Working data
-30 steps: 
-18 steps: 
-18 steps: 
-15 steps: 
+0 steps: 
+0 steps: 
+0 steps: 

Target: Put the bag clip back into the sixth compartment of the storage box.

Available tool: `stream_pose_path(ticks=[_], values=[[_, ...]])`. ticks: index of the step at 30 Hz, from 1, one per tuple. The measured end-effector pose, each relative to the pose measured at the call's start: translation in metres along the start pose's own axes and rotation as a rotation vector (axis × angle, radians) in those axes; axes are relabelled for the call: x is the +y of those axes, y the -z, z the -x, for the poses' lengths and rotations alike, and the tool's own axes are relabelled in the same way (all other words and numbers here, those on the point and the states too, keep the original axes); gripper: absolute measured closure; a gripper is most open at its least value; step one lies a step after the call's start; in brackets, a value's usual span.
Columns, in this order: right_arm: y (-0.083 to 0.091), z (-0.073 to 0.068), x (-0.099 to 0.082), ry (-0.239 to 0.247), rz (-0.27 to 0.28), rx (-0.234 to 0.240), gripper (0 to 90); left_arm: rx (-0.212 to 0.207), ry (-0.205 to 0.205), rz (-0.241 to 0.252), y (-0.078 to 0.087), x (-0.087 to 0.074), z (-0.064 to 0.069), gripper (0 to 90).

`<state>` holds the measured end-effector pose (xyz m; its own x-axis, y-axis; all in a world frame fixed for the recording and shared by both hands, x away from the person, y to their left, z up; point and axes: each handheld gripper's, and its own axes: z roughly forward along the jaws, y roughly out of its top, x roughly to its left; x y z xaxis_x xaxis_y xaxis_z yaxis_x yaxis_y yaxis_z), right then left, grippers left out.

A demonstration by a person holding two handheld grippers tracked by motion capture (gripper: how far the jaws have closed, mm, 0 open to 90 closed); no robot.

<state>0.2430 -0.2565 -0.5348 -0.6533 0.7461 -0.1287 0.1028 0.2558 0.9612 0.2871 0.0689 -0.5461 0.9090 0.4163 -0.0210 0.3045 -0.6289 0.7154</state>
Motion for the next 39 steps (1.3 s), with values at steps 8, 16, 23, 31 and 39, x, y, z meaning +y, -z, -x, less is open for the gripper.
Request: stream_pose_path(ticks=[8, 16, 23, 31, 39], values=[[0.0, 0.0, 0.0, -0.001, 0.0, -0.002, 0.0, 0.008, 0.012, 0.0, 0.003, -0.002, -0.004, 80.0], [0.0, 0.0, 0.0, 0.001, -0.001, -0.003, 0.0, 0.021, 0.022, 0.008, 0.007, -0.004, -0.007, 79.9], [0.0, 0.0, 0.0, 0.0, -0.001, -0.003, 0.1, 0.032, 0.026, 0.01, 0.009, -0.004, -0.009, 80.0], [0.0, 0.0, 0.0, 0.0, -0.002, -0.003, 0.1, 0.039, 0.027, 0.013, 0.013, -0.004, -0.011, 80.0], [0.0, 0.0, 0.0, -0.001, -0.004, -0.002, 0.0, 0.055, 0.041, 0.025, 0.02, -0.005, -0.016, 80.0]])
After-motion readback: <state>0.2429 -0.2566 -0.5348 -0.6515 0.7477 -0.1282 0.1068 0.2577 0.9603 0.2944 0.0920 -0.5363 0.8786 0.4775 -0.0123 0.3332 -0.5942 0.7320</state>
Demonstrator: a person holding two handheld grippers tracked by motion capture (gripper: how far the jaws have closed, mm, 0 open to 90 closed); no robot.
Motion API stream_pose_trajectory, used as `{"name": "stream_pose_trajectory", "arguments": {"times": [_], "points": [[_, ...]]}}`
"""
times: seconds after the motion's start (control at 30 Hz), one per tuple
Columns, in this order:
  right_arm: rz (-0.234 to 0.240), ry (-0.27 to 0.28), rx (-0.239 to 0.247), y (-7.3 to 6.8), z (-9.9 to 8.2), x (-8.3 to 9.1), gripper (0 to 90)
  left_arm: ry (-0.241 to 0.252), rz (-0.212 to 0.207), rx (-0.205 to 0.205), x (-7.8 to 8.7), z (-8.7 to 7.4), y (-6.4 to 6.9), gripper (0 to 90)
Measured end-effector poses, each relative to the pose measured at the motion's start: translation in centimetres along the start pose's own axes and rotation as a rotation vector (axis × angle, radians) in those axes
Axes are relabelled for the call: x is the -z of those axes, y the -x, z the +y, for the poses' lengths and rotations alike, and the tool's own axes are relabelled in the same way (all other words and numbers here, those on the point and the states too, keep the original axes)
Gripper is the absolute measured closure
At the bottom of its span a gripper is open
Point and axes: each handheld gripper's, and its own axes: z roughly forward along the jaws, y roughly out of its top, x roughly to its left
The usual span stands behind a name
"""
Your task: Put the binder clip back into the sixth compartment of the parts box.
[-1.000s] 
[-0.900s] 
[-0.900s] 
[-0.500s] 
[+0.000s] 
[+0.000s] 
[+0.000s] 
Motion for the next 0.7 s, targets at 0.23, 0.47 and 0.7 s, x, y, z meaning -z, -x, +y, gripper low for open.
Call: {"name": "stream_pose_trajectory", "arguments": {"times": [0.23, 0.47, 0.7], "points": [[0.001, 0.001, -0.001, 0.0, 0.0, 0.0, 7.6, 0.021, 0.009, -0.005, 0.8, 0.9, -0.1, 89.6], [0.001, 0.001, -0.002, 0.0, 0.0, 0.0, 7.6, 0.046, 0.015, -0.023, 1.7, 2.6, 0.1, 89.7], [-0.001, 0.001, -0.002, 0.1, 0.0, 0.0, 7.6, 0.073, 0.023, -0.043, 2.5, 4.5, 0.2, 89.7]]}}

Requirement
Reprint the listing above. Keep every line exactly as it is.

Output
-30 steps: 
-18 steps: 
-18 steps: 
-15 steps: 
+0 steps: 
+0 steps: 
+0 steps: 

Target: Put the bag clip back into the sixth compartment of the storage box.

Available tool: `stream_pose_path(ticks=[_], values=[[_, ...]])`. ticks: index of the step at 30 Hz, from 1, one per tuple. The measured end-effector pose, each relative to the pose measured at the call's start: translation in metres along the start pose's own axes and rotation as a rotation vector (axis × angle, radians) in those axes; axes are relabelled for the call: x is the +y of those axes, y the -z, z the -x, for the poses' lengths and rotations alike, and the tool's own axes are relabelled in the same way (all other words and numbers here, those on the point and the states too, keep the original axes); gripper: absolute measured closure; a gripper is most open at its least value; step one lies a step after the call's start; in brackets, a value's usual span.
Columns, in this order: right_arm: y (-0.083 to 0.091), z (-0.073 to 0.068), x (-0.099 to 0.082), ry (-0.239 to 0.247), rz (-0.27 to 0.28), rx (-0.234 to 0.240), gripper (0 to 90); left_arm: rx (-0.212 to 0.207), ry (-0.205 to 0.205), rz (-0.241 to 0.252), y (-0.078 to 0.087), x (-0.087 to 0.074), z (-0.064 to 0.069), gripper (0 to 90).

`<state>` holds the measured end-effector pose (xyz m; its own x-axis, y-axis; all in a world frame fixed for the recording and shared by both hands, x away from the person, y to their left, z up; point and axes: each handheld gripper's, and its own axes: z roughly forward along the jaws, y roughly out of its top, x roughly to its left; x y z xaxis_x xaxis_y xaxis_z yaxis_x yaxis_y yaxis_z), right then left, grippers left out.

A demonstration by a person holding two handheld grippers tracked by motion capture (gripper: how far the jaws have closed, mm, 0 open to 90 closed); no robot.

<state>0.2430 -0.2565 -0.5348 -0.6533 0.7461 -0.1287 0.1028 0.2558 0.9612 0.2871 0.0689 -0.5461 0.9090 0.4163 -0.0210 0.3045 -0.6289 0.7154</state>
Motion for the next 39 steps (1.3 s), with values at steps 8, 16, 23, 31 and 39, x, y, z meaning +y, -z, -x, less is open for the gripper.
Request: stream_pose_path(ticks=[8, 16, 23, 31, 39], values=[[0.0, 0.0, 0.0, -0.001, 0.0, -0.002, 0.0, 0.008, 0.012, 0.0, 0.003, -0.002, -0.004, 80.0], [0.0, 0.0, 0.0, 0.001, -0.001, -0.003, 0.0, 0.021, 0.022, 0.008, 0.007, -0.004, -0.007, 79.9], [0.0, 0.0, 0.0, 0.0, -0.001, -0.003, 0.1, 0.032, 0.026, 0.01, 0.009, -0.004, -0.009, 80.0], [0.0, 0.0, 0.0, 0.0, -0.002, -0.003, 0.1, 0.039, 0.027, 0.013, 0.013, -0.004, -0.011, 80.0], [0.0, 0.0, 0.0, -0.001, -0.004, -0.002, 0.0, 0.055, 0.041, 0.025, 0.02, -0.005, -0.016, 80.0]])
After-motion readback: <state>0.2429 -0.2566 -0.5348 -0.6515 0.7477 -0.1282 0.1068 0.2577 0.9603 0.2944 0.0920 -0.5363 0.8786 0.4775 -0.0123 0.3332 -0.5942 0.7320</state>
Demonstrator: a person holding two handheld grippers tracked by motion capture (gripper: how far the jaws have closed, mm, 0 open to 90 closed); no robot.
Motion API stream_pose_trajectory, used as `{"name": "stream_pose_trajectory", "arguments": {"times": [_], "points": [[_, ...]]}}`
"""
times: seconds after the motion's start (control at 30 Hz), one per tuple
Columns, in this order:
  right_arm: rz (-0.234 to 0.240), ry (-0.27 to 0.28), rx (-0.239 to 0.247), y (-7.3 to 6.8), z (-9.9 to 8.2), x (-8.3 to 9.1), gripper (0 to 90)
  left_arm: ry (-0.241 to 0.252), rz (-0.212 to 0.207), rx (-0.205 to 0.205), x (-7.8 to 8.7), z (-8.7 to 7.4), y (-6.4 to 6.9), gripper (0 to 90)
Measured end-effector poses, each relative to the pose measured at the motion's start: translation in centimetres along the start pose's own axes and rotation as a rotation vector (axis × angle, radians) in those axes
Axes are relabelled for the call: x is the -z of those axes, y the -x, z the +y, for the poses' lengths and rotations alike, and the tool's own axes are relabelled in the same way (all other words and numbers here, those on the point and the states too, keep the original axes)
Gripper is the absolute measured closure
At the bottom of its span a gripper is open
Point and axes: each handheld gripper's, and its own axes: z roughly forward along the jaws, y roughly out of its top, x roughly to its left
The usual span stands behind a name
"""
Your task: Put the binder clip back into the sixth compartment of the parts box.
[-1.000s] 
[-0.900s] 
[-0.900s] 
[-0.500s] 
[+0.000s] 
[+0.000s] 
[+0.000s] 
Motion for the next 0.7 s, targets at 0.23, 0.47 and 0.7 s, x, y, z meaning -z, -x, +y, gripper low for open.
Call: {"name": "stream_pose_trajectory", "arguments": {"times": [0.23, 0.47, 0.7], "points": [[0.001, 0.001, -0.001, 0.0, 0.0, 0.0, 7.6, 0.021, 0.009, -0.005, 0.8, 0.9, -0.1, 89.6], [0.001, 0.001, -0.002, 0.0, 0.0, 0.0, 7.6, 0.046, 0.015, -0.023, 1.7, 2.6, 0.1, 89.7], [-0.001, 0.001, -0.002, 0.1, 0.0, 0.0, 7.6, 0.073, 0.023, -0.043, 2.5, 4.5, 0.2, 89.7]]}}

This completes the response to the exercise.